[Work task]
Please output only the lines running from the one that contains "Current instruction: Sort" through the last line of the data below, exactly as they stand, with no pictures.

------------------------------------------------------------

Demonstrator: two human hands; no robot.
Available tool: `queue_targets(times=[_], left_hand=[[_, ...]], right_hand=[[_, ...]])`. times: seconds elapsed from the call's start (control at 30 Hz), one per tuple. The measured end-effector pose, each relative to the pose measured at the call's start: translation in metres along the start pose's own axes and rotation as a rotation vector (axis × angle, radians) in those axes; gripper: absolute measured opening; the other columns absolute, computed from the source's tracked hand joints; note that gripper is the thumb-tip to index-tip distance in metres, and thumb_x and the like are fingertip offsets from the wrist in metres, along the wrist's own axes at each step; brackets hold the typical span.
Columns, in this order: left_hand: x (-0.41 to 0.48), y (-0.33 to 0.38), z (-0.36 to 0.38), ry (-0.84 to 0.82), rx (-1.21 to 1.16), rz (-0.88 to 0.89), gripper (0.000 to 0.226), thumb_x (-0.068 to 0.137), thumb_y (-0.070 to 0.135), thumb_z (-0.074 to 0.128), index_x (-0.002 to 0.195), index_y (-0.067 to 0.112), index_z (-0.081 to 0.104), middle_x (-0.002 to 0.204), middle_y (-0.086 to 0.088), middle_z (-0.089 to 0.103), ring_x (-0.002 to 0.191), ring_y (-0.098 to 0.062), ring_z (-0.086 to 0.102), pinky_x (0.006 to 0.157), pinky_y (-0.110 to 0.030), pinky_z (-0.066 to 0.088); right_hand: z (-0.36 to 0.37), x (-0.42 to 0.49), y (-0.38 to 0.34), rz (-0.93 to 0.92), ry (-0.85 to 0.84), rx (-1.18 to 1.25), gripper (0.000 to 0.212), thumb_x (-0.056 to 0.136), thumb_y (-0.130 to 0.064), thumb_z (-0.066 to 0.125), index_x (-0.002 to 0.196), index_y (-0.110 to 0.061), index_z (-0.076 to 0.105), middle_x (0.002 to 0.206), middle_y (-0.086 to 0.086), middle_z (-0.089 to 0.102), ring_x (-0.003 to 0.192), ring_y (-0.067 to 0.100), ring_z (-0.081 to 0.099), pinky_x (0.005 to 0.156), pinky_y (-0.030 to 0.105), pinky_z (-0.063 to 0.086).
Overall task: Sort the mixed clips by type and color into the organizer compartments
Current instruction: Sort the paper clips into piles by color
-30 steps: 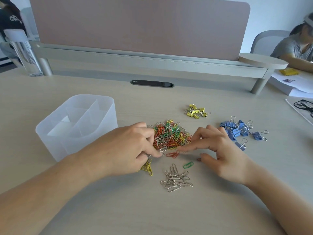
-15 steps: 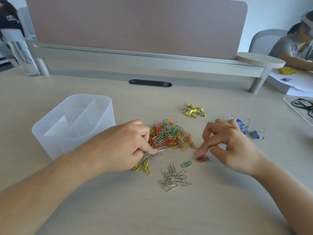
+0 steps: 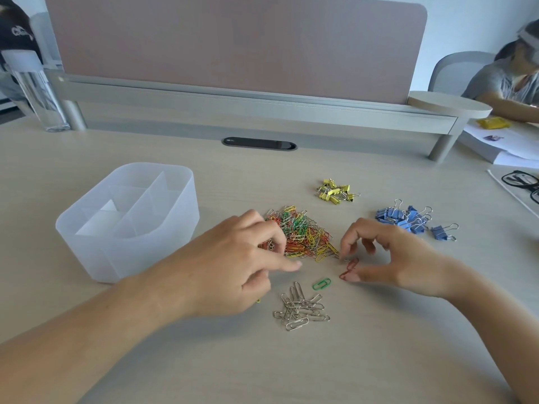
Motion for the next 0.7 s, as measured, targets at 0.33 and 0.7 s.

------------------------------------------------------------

[Response for this exercise]
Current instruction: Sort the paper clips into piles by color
-30 steps: 
-15 steps: 
+0 steps: 
Motion for the next 0.7 s, as measured, targets at 0.33 and 0.7 s.

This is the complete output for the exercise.